Au soir du 20, le bataillon ne possède plus d'appareils. Avant de libérer les rescapés du 39e, le Cdt de la 5e D.I.N.A. remercie le Chef de bataillon en termes particulièrement chaleureux pour sa collaboration, le félicite pour la superbe attitude au feu de tous les éléments de son unité pour le soutien remarquable qu'ils ont apporté à l'infanterie pendant la retraite et notamment en forêt de Mormal. Serre la main de tous et ajoute : « toute la résistance était sur vous, vous avez fait tout ce qu'il était possible de faire. je vous remercie. »
Quant à la 2e Cie, isolée du bataillon dès le début de l'engagement, elle ne cessera durant deux jours de courir du sud au nord et de l'est à l'ouest. Dirigée sur Le Chatelet puis sur Avesnes, trouvant la route de Beaumont coupée par l'ennemi, elle revient sur Thuin. retourne sur Maubeuge d'où elle est lancée vers Mont‑Doulers. Quelle magnifique unité ! Lorsque le 18, à 22 heures, elle parvient à Boussois, les équipages tombent de fatigue, ne pensent qu'à dormir et cependant ils procèdent tant bien que mal aux pleins et aux graissages sans aucune nervosité, sans récrimination. Le moral est admirable.
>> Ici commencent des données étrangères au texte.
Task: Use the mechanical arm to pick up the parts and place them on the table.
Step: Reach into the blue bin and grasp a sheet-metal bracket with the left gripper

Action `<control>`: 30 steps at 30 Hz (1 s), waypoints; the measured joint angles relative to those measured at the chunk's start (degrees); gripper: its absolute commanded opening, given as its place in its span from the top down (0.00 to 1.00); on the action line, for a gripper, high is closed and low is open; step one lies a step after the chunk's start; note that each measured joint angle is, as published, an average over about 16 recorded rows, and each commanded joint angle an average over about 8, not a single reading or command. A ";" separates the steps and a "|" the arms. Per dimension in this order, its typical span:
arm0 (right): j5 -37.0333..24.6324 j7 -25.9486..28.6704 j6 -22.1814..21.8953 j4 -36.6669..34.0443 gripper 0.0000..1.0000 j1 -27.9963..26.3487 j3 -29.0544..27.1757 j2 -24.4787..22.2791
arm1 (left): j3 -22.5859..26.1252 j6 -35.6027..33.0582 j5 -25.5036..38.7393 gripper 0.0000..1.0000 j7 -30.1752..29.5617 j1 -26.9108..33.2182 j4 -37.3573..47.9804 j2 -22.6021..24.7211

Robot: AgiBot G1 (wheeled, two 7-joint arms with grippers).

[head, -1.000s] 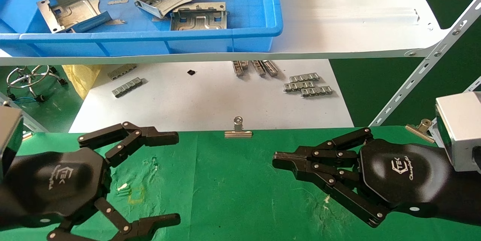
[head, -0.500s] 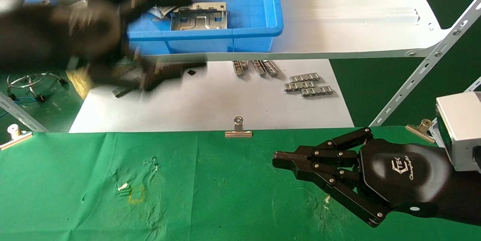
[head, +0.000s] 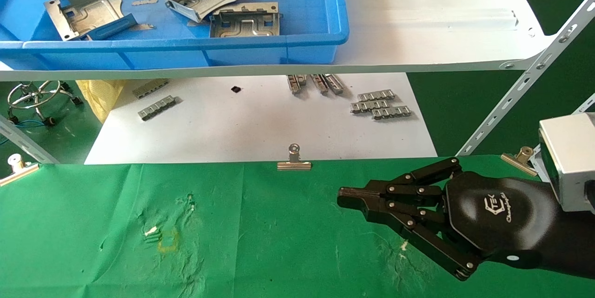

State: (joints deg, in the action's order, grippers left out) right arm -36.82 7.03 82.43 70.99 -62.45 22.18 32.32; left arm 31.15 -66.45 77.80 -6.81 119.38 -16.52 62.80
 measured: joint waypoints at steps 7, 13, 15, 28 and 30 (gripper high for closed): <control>0.00 0.00 0.00 0.00 0.00 0.00 0.00 0.00 | 1.79 2.86 3.12 0.17 -0.22 3.09 8.93 2.30; 0.00 0.00 0.00 0.00 0.00 0.00 0.00 0.00 | 2.32 3.52 3.95 0.91 -0.67 3.65 13.09 2.82; 0.00 0.00 0.00 0.00 0.00 0.00 0.00 0.00 | 2.39 3.57 4.06 1.00 -0.82 3.65 13.97 2.89; 0.00 0.00 0.00 0.00 0.00 0.00 0.00 0.00 | 2.84 5.21 4.69 1.00 -1.42 3.76 16.35 2.85; 0.00 0.00 0.00 0.00 0.00 0.00 0.00 0.00 | 2.92 5.86 4.82 1.00 -1.48 3.72 16.51 2.84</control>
State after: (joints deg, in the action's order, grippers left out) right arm -36.81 7.03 82.43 70.99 -62.45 22.18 32.32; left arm 34.07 -60.59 82.62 -8.29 123.10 -0.01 65.65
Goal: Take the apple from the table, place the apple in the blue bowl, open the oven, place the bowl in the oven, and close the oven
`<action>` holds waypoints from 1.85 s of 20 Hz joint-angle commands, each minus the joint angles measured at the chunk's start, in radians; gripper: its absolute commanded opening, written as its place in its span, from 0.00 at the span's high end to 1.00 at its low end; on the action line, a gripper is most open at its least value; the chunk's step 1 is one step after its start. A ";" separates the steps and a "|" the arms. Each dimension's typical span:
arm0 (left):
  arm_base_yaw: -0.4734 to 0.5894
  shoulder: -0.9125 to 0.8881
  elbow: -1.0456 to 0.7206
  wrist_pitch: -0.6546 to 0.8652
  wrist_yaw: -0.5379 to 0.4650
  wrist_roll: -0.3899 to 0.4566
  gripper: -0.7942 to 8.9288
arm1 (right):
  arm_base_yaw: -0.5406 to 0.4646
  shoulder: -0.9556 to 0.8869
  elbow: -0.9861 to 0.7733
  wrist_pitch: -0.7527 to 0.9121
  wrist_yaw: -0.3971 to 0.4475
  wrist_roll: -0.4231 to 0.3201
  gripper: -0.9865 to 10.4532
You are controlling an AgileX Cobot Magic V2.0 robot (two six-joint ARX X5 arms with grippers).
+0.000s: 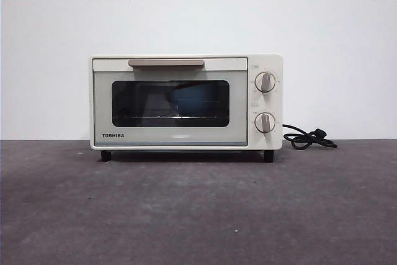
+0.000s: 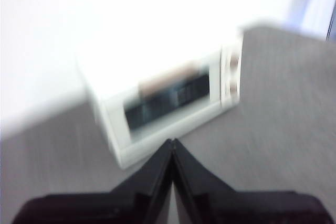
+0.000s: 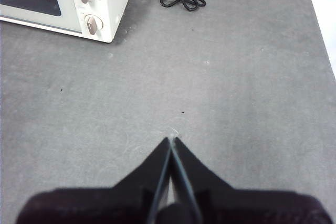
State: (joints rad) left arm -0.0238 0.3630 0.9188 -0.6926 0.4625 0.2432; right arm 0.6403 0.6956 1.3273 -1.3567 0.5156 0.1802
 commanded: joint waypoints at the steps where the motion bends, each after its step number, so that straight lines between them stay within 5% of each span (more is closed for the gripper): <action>1: 0.005 -0.168 -0.349 0.426 0.039 -0.034 0.92 | 0.001 0.002 -0.001 -0.019 0.001 0.012 0.91; 4: 0.005 -0.299 -0.684 0.712 -0.085 -0.185 0.92 | 0.001 0.002 -0.001 -0.019 0.002 0.012 0.91; 7: 0.005 -0.349 -0.839 0.708 -0.229 -0.298 0.92 | 0.001 0.003 -0.001 -0.019 0.001 0.012 0.91; 15: 0.008 -0.359 -0.910 0.618 -0.288 -0.134 0.92 | 0.001 0.003 -0.001 -0.019 0.002 0.012 0.91; 31: 0.027 -0.316 -0.910 0.625 -0.280 -0.124 0.92 | 0.001 0.003 -0.001 -0.019 0.002 0.012 0.91; 33: 0.027 -0.303 -0.910 0.625 -0.280 -0.123 0.92 | 0.000 0.002 -0.001 -0.014 0.004 -0.035 0.91; 34: 0.027 -0.296 -0.910 0.626 -0.280 -0.123 0.92 | -0.005 -0.009 -0.003 0.025 0.063 -0.132 0.91; 35: 0.027 -0.291 -0.910 0.625 -0.280 -0.123 0.92 | -0.006 -0.022 -0.008 0.058 0.098 -0.150 0.91; 37: 0.027 -0.280 -0.910 0.625 -0.280 -0.124 0.92 | -0.039 -0.085 -0.089 0.270 0.134 -0.201 0.91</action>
State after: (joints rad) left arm -0.0006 0.0826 0.0185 -0.0750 0.1780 0.1120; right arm 0.5987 0.6151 1.2465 -1.1046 0.6388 0.0212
Le 21 mai, le Colonel Mariage se rend au Général allemand. Celui‑ci manifeste « son extrême étonnement de trouver devant lui si peu de force . »
Si le bataillon ne combat plus, les souffrances ne sont pas disparues. Le pénible embarquement de Dunkerque durant les journées des 29 et 30 seront encore une nouvelle épreuve.
Le 29 partant pour l'Embectage, le personnel est rassemblé en colonne par trois. A la sortie de Dunkerque, un Général est arrêté, aussitôt le bataillon est mis au pas cadencé et défie tête gauche tout comme à une prise d'arme en garnison, Le Général manifeste sa satisfaction au Chef de Bataillon (Marine Dunkerque, par Maurice Guierre, page 252 ).
Le 30, contre‑ordre est donné pour l'embarquement. Ce faux‑départ sera pour le personnel l'heureuse chance de la campagne, car le torpilleur le Douaisien sur lequel il devait être embarqué fut torpillé et coulé alors qu'il voguait vers l'Angleterre.
Bravoure, discipline, cohésion, esprit de sacrifice, sans aucune défaillance, les équipages du 39e ont vaillamment combattu et pourtant comme ceux du bataillon frère du 38e les conditions morales étaient des plus pénibles. Originaires du Nord, ils se sont battus chez eux, dans leur village. Malgré cette atroce situation les équipages du 39e n'ont pas failli à la tradition de l'Arme.

Extrait de l'ouvrage « Nouvelles vérités sur les Combattants » de Jean Labusquière.
Au 5e Corps, la 5e D.I.N.A. continue sa lutte extrêmement violente pour sortir de la forêt de Mormal. Le 39e bataillon de chars qui l'appuie tente, au crépuscule de nettoyer la forêt. Il s'y battra toute la nuit, détruisant de nombreux chars, mais perdant la plupart des  siens qui sautent sur les mines ou qui sont écrasés sous les coups de 77.
A la fin de la matinée du 20 tous ses engins sont détruits et une de ses compagnies, la 3e, partie avec 121 officiers, sous‑officiers et hommes ne possède plus que 3 officiers et 37 sous‑officiers et chasseurs. Le 21 lorsqu'il gagne Denain il ne restera plus qu’un char au Bataillon.